Closed colearendt closed 3 years ago
I would be curious if you have any specific examples of issues you've experienced on RHEL 7 (especially recently). We run CentOS 7 (without any additional devtools installation [1]) as part of our CI process on every commit/PR in Arrow and expect that installing Arrow should just work [2]. If it doesn't, we would very very much love to hear about it and help resolve that (feel free to open a jira, or I'm happy to have logs emailed to me if there's need for privacy).
Here's a recent run of that on our CI: https://github.com/apache/arrow/runs/3997101335?check_suite_focus=true GHA action
[1] – We also test with devtools installed to make sure that upgrading gcc also works. Here's a recent build of that nightly CI job: https://dev.azure.com/ursacomputing/crossbow/_build/results?buildId=14451&view=results [2] – There are two features which are turned off on these builds: S3 support and the mimalloc memory allocator. Both of those require gcc >= 4.9.

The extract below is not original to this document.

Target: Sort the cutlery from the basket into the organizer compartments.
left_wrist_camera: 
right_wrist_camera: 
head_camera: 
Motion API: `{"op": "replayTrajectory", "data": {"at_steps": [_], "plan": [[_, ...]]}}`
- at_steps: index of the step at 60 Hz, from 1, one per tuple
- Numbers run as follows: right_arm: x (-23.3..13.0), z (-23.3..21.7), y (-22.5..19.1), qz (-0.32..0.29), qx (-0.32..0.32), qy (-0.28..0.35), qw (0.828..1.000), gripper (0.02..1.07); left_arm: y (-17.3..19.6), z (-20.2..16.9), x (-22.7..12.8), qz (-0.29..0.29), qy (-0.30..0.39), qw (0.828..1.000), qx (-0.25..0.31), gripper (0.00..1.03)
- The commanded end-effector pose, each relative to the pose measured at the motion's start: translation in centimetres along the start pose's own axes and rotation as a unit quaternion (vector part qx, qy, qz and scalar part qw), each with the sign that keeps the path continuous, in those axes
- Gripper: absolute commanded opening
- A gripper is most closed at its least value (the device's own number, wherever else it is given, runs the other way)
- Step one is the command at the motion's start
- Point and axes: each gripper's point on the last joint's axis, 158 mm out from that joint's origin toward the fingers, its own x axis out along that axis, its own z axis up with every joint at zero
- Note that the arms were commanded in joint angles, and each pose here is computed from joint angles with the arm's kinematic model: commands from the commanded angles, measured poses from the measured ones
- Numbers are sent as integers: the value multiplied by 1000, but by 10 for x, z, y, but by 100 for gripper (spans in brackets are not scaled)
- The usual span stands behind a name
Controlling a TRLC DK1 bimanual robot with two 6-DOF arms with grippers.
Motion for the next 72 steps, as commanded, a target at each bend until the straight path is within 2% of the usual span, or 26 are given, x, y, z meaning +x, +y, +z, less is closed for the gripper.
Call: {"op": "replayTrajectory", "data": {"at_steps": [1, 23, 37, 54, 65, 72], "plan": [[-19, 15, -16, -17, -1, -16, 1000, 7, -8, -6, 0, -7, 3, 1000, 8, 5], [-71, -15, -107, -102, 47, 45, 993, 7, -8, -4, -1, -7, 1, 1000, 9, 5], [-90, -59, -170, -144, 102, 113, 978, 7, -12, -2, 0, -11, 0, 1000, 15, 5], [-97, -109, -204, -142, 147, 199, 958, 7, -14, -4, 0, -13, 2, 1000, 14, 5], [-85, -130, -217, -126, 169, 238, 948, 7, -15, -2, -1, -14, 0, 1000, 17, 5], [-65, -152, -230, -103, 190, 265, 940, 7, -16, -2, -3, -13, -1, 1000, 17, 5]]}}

Ok, I'm going to leave this as is then. @colearendt please let me know if you encounter any customers that this affects.
IIRC this was a customer that generated this issue. I can find out who if that would be helpful. They were having trouble with pins
, so we suggested moving forwards to the new version, and then installing new pins
failed on the arrow
package.
Apologies for missing the message @jonkeane - I'll see if I can dig up any of this old info
Updated slack thread with info from the customer. They installed devtoolset-10
and then arrow 3.0.0
and that resolved their issue. I wasn't able to install arrow into the default rstudio/r-base:4.0.3-centos7
image, but that may be something else. I'm going to move on to other things, but just wanted to record this info in case I end up back here.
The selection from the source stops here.